When the collection presents these characters, the speaker assumes they need no introduction. And for me, a poetry fiend of the lowest order, they don’t. (Well, except for Delmore Schwartz. I had no idea who he was before reading this collection.) The collection contextualizes the characters/poets, but it doesn’t introduce them. The whole collection banks on our familiarity with them.

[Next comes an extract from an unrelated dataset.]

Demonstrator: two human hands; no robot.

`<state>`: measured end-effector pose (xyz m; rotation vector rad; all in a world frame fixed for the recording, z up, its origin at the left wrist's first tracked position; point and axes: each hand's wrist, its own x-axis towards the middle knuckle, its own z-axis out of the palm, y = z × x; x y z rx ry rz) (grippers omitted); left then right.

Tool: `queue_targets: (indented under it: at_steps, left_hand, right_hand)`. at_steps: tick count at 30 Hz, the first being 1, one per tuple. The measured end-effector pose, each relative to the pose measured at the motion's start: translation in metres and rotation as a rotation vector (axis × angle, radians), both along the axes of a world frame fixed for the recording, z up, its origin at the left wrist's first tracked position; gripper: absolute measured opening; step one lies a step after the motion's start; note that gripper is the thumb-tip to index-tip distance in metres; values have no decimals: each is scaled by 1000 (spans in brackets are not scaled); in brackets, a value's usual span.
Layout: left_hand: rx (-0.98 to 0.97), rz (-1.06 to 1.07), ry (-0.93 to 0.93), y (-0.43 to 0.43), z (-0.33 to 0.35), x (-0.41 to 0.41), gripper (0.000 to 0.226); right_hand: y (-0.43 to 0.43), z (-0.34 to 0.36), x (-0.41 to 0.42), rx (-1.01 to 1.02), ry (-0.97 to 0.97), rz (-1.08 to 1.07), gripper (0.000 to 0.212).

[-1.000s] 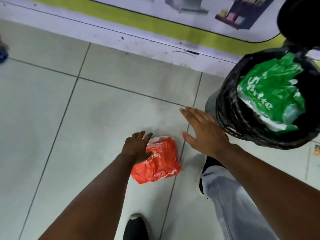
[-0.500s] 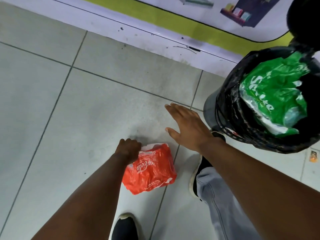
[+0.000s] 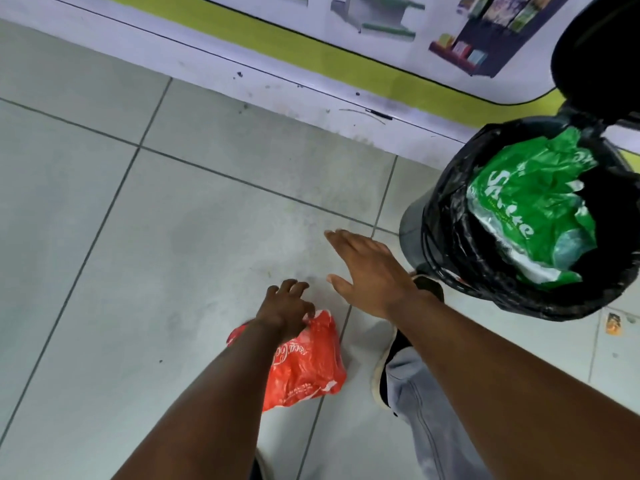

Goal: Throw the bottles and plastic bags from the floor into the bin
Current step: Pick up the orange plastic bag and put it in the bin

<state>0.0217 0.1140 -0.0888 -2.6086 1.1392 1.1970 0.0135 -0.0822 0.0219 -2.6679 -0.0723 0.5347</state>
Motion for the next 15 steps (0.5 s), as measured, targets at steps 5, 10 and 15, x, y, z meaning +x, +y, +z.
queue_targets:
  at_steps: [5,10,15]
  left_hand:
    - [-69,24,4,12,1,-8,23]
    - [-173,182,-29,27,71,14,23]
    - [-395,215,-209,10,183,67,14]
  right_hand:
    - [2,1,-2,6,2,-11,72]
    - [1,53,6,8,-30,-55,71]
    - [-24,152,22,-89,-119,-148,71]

Then the collection presents these characters again and again, contrasting them, showing them in different situations, different contexts, until at last it becomes clear we cannot escape them: the spiral tightens into a line, a thin line, between humanizing these poets by showing them in the midst of their human lives and deifying them, by making clear the importance of their actions, like John Berryman, “during his admission procedure at Abbott Hospital’s mental health unit,” discoursing on The Scarlet Letter, on women’s hearts, “all language on the inside” (56). The significance of John Berryman’s writing, his contributions to art and literature, add luster to the strangeness of the subject, but to be clear, it would be an interesting subject regardless. But not quite as interesting.
The significance of the characters elevates the book, without feeling indulgent. Well, okay, maybe it’s a little indulgent when it devotes yet another poem to Robert Lowell, the last about his travel arrangements. But I read it, because Robert Lowell was a great poet, and a weird, messy, dangerous, very flawed man. Even him sitting still in an airplane is interesting. Do I need to relearn this because it soothes something inside me, to know that great poets are flawed, sometimes self-destructive? Or am I retelling myself the myth of poetry, again, to reassure myself of my place in it, of the importance of my scribblings, which most of the world, let’s face it, couldn’t care less about?
There is something rebellious about this book. It assumes the reader’s interest in the subjects. It never tries to be all that accessible to the new poetry fan. It invites the reader to share its fixation on the characters, but that’s all the concession it makes to poetry naysayers. I can imagine some readers turning down the invitation, due to unfamiliarity with the characters or disinterest in the time period. But as for me? I accepted. This book is a poetry lover’s dream.